The Oklahoma Policy Institute says Medicaid expansion “would have a very modest fiscal cost to the state and would bring in over twelve new federal dollars for every additional dollar of state spending.” However, since Oklahomans pay both state and federal tax, they're not netting $11 by expanding Medicaid; they're getting two separate invoices for a combined $13.
In comparison, Jonathan Small, fiscal policy director for the Oklahoma Council of Public Affairs, notes a review of the most recent state Comprehensive Annual Financial Report shows Medicaid spending in Oklahoma continues to rise and is now 28.79 percent of total state spending, compared with 23.45 percent in fiscal year 2005. Small notes that Medicaid now “exceeds state spending on both common education and higher education.” Further expanding the program would exponentially increase the state's financial challenges.

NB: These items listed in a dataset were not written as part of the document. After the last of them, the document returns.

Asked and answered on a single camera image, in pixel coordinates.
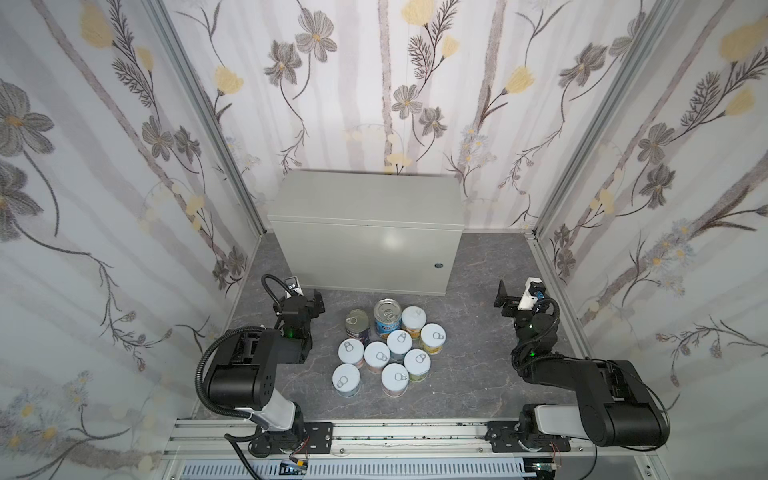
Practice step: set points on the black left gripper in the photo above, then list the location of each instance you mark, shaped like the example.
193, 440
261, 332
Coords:
313, 303

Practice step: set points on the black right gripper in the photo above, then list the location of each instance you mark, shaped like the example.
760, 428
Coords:
510, 303

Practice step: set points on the dark red label can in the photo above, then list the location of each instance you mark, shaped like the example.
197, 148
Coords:
357, 325

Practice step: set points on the blue label soup can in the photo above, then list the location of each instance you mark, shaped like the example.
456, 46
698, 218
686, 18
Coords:
387, 316

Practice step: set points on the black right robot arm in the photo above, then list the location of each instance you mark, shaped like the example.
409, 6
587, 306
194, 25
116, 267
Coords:
613, 408

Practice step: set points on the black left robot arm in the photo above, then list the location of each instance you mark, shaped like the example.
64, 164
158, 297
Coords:
236, 376

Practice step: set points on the white lid can pink label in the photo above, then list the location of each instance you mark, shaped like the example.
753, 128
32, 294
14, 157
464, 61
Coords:
351, 351

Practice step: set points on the white lid can yellow label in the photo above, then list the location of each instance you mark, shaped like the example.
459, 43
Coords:
433, 337

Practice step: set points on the white lid can front left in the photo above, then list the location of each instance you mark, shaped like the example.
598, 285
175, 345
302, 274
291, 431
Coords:
346, 380

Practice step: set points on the white lid can orange label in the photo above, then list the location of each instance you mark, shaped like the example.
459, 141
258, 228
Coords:
413, 320

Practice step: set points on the white lid can blue label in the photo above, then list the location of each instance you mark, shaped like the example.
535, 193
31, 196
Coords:
399, 343

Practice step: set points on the white lid can green label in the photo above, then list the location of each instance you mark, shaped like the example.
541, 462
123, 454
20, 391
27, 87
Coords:
418, 364

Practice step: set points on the white lid can front centre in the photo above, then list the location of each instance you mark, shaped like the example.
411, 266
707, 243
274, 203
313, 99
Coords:
395, 380

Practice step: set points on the grey metal cabinet box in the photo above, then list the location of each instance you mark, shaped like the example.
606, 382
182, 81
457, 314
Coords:
369, 232

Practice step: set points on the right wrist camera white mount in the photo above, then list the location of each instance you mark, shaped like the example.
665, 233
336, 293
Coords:
534, 291

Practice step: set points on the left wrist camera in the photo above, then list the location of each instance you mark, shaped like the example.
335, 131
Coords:
293, 286

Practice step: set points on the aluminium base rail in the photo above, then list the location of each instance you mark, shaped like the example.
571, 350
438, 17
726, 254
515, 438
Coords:
197, 449

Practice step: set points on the white ribbed cable duct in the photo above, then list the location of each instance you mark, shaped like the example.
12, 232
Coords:
445, 468

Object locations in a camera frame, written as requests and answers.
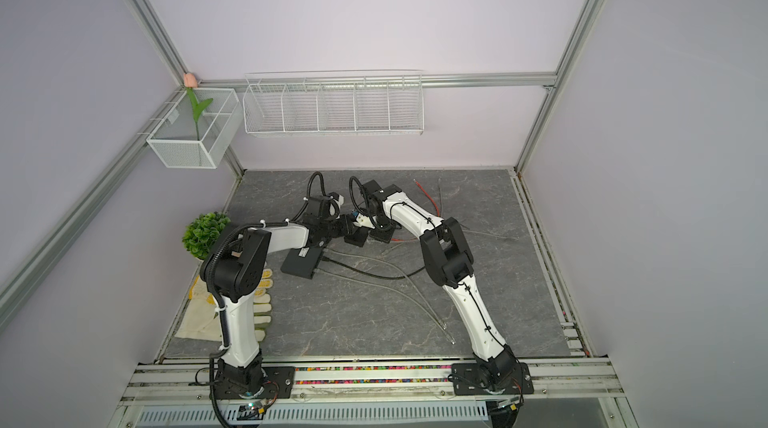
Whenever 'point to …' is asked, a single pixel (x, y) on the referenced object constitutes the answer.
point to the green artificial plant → (202, 233)
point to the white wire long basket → (334, 103)
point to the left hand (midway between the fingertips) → (360, 226)
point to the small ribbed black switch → (358, 236)
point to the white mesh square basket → (182, 142)
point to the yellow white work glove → (201, 319)
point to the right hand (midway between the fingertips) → (387, 233)

Oklahoma hospital officials are among those urging Gov. Mary Fallin to reverse course and embrace Medicaid expansion. They argue expansion is necessary to offset the losses they face due to federal cuts in Medicare payments and reductions in federal “disproportionate share” payments to hospitals serving the uninsured. Both cuts, by the way, are the result of Obamacare's passage.
But the federal government's failure to fund one set of programs shows the folly of increasing providers' dependence on another federal program — especially when the federal government is simultaneously touting Medicaid provider-rate cuts as an important cost-control tool.